The other
day we went to visit the Henry Ford Museum. Matt was looking for stuff to do
with me and his son, Steven, who is visiting for a week, and they have a Star
Trek Exhibit there – the exhibit that actually originated in Seattle, because
of Paul Allen, who was obsessed with Star Trek. The exhibit contains everything
from the costume worn by Mark “Sarek” Leonard in the original “Journey to
Babel” episode to a “KHAAAAAN scream booth” where we were able to re-enact the
famous Shatner scream while watching a video of Ricardo Montalban.
| Steven enjoying a classic beverage |
I was looking at random historical artifacts, like the chair Lincoln was sitting in when he was shot (still has some bloodstains on it), and texted my friend Daren, who asked if there was a copy of Ford’s most famous piece of writing, “The International Jew: The World’s Problem.” I said of course that was not there – but interestingly enough, this year marks the 100th anniversary of the publication of Ford’s articles in The Dearborn Independent, and historian Bill McGraw wrote a wonderful piece in The Dearborn Historian, a city-funded historical magazine, for the occasion. Unfortunately, the mayor of Dearborn tried to suppress the article, and McGraw ended up losing his job.
Please do click on the link below to read the piece. McGraw covers the story masterfully, from Ford’s huge influence on Hitler (he is the only American mentioned in Mein Kampf) to the recent attempts by the Ford family and the Ford Motor Company to make amends (the company sponsored the commercial-free showing of Schindler’s List in 1997; today the board chair of Greenfield Village is Jewish, etc.)
| FDR's limousine |
| I thought the root word of "travel" here was interesting |
Read the excellent article about Henry Ford's anti-Semitic views
Examples
of captions in the official guide book that present a very simple (often
single-sentence) version of a complex story:
·
the 1978 Deere and
Company no-till planter, which is part of the “Innovations in Planting”
exhibit. “This planting method, which draws heavily on the use of chemical
herbicides, also prevents erosion and conserved water for crop use.”
·
The Rust Cotton Picker
– cotton was the last major American crop to be mechanized – "which put millions
of African American farm laborers out of work, contributing to their mass
migration to northern cities during the 1950s."
I am sure
readers can fill in the complex details for themselves.
The piece
in the museum that captivated me the most was a Romanticized small statue
called something like “abolitionists listening to the story of an escapee.” This little piece sculpted in the 1860s depicts three white men, one of
whom looks a lot like William Lloyd Garrison, listening raptly as an
African-American woman (holding a baby) speaks to them.

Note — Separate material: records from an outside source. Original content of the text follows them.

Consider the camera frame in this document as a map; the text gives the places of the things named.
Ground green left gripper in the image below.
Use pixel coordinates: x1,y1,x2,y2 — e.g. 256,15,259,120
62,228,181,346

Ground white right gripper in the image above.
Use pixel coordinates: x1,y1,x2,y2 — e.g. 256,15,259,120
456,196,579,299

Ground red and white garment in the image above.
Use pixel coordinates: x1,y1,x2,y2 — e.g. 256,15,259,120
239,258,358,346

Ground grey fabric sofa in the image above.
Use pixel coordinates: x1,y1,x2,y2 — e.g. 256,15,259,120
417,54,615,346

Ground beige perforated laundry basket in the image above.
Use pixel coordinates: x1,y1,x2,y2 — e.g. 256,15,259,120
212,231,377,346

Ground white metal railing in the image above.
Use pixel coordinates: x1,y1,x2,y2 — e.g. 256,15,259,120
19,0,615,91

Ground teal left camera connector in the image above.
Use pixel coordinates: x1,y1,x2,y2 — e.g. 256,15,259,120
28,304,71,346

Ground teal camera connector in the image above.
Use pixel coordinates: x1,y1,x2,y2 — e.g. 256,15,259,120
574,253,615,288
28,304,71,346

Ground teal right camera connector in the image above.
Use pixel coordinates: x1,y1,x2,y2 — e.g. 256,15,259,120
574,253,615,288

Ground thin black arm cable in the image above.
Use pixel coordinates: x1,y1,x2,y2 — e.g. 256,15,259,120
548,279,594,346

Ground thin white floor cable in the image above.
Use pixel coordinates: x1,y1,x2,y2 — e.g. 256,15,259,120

Their expressions are
affectionate, concerned, horrified, solicitous.
The man who looks like Garrison is seated at a table and appears to be
writing as the woman recounts the horrors of her experience. The other figures
are standing. There was something about the expressions of the white men that
held my attention – I know that today they would doubtless be dismissed as
“white saviors” and that Garrison is often unfavorably contrasted with John
Brown (there was a wonderful copy of the lithograph of Brown blessing a child
as he is led to the gallows), but in that little statue I did not see “white
savior” expressions (which I imagine to be smug, self-satisfied and
paternalistic) on the faces. Instead, my gaze was held by the apparently
genuine compassion and kinship I saw depicted.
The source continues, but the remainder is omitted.